- Rosette Batarda Fernandes
- Born: 1 October 1916 Redondo, Alentejo, Portugal
- Died: 28 May 2005 (aged 88)
- Education: University of Lisbon
- Spouse: Abílio Fernandes
- Scientific career
- Fields: Botany Taxonomy
- Author abbrev. (botany): R.Fern.

= Rosette Batarda Fernandes =

Portuguese scientist (1916–2005)

Rosette Mercedes Saraiva Batarda (1 October 1916 in Redondo, Alentejo – 28 May 2005) was a Portuguese botanist and taxonomist who was married to Abílio Fernandes (1906–1994), another Portuguese botanist and taxonomist.

==Career==
She enrolled in the Escola Secundária Maria Amália Vaz de Carvalho in 1928 and graduated in 1941 in Biological Sciences from the University of Lisbon. In June of the same year, attending a Congress of Natural Sciences in Lisbon, she met Abilio Fernandes, who was soon to be her husband. They settled in Coimbra, after Abilio moved there in August 1941 to take up the position of Museum Director at the University of Coimbra.
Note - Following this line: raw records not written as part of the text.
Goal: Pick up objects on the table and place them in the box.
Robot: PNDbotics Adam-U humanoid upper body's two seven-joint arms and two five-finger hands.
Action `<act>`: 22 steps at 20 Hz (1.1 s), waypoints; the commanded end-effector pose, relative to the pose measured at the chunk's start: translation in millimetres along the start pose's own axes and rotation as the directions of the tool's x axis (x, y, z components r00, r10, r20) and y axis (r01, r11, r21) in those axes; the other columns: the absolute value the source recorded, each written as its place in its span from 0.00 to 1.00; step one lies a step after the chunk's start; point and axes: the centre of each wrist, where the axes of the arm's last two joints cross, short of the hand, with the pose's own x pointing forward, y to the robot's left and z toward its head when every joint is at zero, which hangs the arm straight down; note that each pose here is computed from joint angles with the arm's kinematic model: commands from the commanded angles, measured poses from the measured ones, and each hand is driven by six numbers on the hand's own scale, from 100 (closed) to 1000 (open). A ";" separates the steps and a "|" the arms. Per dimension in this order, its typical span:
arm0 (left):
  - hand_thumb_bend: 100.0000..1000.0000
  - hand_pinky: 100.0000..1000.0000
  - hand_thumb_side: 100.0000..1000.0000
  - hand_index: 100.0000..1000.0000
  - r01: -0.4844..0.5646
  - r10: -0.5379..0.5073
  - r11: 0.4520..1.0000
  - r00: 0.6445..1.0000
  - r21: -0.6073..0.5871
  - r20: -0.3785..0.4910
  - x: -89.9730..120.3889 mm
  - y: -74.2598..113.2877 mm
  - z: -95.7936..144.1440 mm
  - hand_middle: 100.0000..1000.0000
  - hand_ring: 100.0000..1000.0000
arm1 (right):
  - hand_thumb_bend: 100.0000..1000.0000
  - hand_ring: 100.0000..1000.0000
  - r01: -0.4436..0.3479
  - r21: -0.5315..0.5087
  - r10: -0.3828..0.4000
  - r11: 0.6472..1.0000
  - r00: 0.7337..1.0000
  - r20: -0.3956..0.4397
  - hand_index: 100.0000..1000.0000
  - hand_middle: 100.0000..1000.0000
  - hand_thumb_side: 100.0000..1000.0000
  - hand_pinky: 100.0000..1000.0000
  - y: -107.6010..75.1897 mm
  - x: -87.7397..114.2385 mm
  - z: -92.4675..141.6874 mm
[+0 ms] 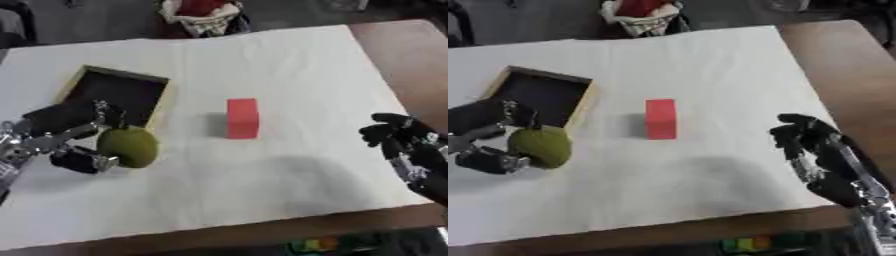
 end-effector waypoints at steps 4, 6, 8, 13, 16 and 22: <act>0.00 0.56 0.07 0.47 0.056 -0.033 0.995 0.965 0.082 -0.260 -49.4 28.0 21.4 0.48 0.49 | 0.00 0.75 -0.024 -0.001 0.024 1.000 1.000 0.003 0.82 0.46 0.41 0.74 -6.2 3.2 0.5; 0.00 0.56 0.09 0.48 0.053 -0.015 0.993 0.943 0.108 -0.332 -65.3 27.8 24.5 0.48 0.49 | 0.00 0.75 -0.024 -0.001 0.024 1.000 1.000 0.001 0.82 0.46 0.41 0.74 -6.0 2.9 0.8; 0.00 0.56 0.08 0.48 0.056 0.002 0.990 0.915 0.133 -0.403 -80.4 26.9 26.7 0.48 0.49 | 0.00 0.75 -0.022 0.001 0.022 1.000 1.000 0.001 0.82 0.46 0.41 0.74 -5.6 2.7 0.8; 0.00 0.56 0.08 0.48 0.076 0.024 0.985 0.832 0.155 -0.554 -111.9 16.6 28.9 0.48 0.49 | 0.00 0.74 -0.020 0.002 0.020 1.000 1.000 -0.001 0.82 0.46 0.41 0.74 -5.1 2.1 1.5; 0.01 0.55 0.08 0.49 0.068 0.038 0.986 0.798 0.153 -0.601 -123.7 6.0 26.2 0.48 0.49 | 0.00 0.74 -0.017 0.003 0.017 1.000 1.000 0.000 0.82 0.46 0.41 0.74 -4.5 1.9 1.3; 0.08 0.56 0.08 0.53 0.044 0.047 0.991 0.773 0.127 -0.633 -134.5 -17.7 17.1 0.52 0.51 | 0.00 0.74 -0.014 0.005 0.014 1.000 1.000 0.003 0.82 0.46 0.41 0.74 -3.8 2.1 0.5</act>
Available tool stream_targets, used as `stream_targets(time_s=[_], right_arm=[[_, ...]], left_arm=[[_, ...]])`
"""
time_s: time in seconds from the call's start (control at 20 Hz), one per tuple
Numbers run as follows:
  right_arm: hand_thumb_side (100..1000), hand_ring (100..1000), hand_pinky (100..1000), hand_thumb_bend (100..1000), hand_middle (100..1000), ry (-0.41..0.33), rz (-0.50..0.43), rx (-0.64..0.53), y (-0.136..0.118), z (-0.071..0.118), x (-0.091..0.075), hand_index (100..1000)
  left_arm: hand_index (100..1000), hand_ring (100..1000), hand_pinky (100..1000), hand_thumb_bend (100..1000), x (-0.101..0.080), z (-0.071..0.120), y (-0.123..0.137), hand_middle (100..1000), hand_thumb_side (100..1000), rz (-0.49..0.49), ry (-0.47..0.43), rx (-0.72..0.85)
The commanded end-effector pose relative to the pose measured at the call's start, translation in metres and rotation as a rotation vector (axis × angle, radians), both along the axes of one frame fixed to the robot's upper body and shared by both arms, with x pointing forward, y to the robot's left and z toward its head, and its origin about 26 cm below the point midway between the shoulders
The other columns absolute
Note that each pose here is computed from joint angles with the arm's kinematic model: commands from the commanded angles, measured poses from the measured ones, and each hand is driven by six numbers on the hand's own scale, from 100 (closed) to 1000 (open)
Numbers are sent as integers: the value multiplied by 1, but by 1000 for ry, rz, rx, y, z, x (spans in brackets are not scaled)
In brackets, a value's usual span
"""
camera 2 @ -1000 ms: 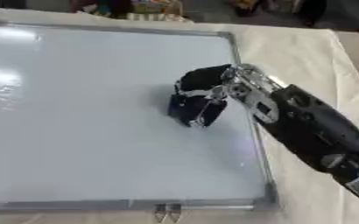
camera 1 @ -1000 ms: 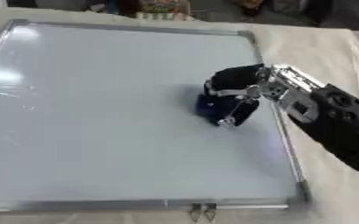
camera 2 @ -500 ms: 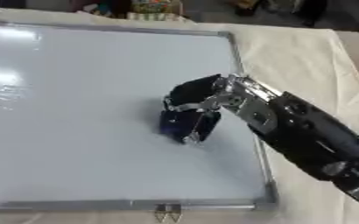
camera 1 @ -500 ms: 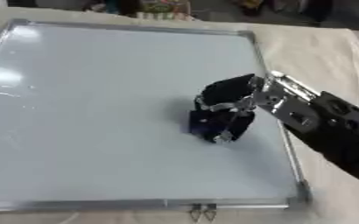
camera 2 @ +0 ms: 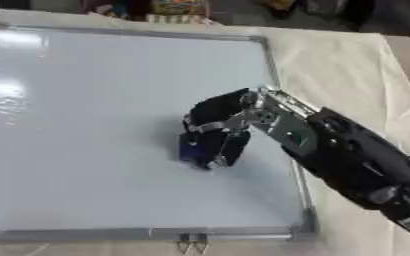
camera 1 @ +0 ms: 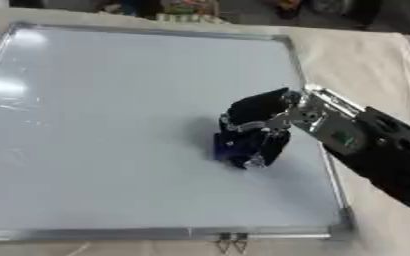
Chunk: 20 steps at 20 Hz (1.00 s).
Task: Wipe the whiteboard clean with a brush.
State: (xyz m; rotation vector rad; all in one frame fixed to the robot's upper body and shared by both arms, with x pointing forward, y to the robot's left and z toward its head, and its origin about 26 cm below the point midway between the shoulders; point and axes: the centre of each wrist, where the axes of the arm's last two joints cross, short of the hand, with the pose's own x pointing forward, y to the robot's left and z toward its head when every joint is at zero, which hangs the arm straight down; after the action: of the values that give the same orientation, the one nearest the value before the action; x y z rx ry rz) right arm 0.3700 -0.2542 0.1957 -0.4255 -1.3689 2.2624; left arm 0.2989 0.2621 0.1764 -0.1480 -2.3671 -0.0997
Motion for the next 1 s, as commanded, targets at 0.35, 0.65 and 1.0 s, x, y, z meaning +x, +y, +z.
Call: stream_targets(time_s=[0.35,0.65,1.0], right_arm=[[193,459,489,100,163,-96,-72,10,-18,20,6,330],[202,464,489,100,167,-133,-198,26,-41,6,20,329],[206,469,489,100,173,-144,-268,6,-58,-13,34,327]], left_arm=[[555,494,423,100,-2,8,0,431,900,-6,-33,13],[555,494,422,100,-2,7,1,430,900,-3,-33,14],[555,494,422,100,-2,7,0,430,902,-3,-32,14]])
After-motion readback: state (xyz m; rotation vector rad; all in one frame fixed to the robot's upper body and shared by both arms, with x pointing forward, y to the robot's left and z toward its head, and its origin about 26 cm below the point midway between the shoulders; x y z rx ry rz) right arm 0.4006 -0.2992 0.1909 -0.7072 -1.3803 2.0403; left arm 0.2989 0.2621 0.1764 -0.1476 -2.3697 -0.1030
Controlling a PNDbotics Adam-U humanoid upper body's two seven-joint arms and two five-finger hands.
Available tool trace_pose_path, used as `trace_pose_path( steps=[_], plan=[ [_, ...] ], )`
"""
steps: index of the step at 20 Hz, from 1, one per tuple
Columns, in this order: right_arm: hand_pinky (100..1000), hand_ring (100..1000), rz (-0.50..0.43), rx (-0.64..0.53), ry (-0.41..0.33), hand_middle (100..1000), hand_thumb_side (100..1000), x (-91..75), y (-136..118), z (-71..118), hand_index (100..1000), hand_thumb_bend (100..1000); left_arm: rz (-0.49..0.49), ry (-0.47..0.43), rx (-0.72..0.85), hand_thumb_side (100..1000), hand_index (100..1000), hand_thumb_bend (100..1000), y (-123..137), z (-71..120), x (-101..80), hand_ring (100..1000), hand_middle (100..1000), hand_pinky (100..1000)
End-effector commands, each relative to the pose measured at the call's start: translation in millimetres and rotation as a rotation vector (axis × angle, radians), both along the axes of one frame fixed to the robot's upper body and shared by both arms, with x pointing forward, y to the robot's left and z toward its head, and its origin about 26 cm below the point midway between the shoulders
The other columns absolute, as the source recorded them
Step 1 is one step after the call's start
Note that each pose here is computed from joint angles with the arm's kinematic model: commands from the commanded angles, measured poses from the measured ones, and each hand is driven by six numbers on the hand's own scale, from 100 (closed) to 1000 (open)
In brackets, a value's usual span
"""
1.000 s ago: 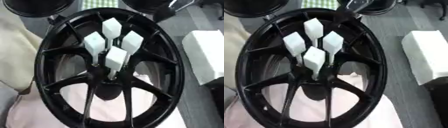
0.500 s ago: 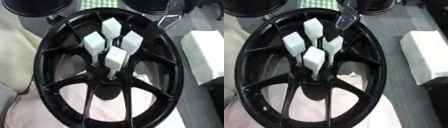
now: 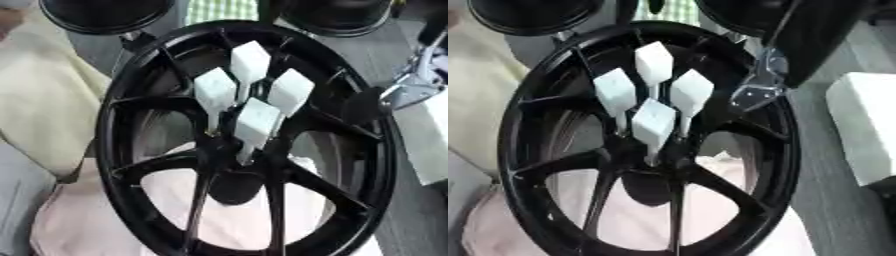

In November 1947 Rosette was appointed Naturalist of that institution, and remained there for the rest of her career.

Rosette proceeded to reorganise and update the classification of herbarium material and published an index of seeds of the Botanical Garden. She went on numerous botanical collecting trips in Portugal, and arranged expeditions to Mozambique with her husband, where they made large collections of plants, greatly increasing the herbarium material of the Botanical Institute of Coimbra and the Center for Tropical Research.

Between 1944 and 1991, she attended 41 international congresses.

She also held seminars in Spain, France, UK, Sweden and Portugal, while between 1945 and 2000, she published some 250 papers, mainly in the field of plant systematics, but also in karyology, ethnobotany and the history of botany. From her considerable work in plant taxonomy, and numerous new combinations, she described more than fifty taxa new to science.

Rosette Batarda Fernandes is commemorated in several species, including Marsilea batardae Launer. Her papers on the karyology of Angiosperms were mostly published between 1945 and 1947 in collaboration with her husband Abilio Fernandes. Her contributions to Macaronesian flora were published mostly in the Bulletin of the Broterian Society and Broterian Iconographia Selecta Azoricae Florae. Noteworthy studies published between 1993 and 1997, were the Flora Ibérica (Vols. III, IV and V), which include taxonomic treatments of eight genera belonging to the Cruciferae, Crassulaceae, Cucurbitaceae and Malvaceae. She contributed to Flora Europaea, particularly noteworthy papers published in Volumes II (1968), III (1972) and IV (1976), covering the systematic study of 11 genera belonging to the Boraginaceae, Compositae, Labiatae, Malvaceae and Scrophulariaceae. As for African flora, she published 80 papers in journals between 1954 and 2000 — some were Conspectus Florae Angolensis, Garcia de Orta, Flora Zambeziaca and Flora of Mozambique.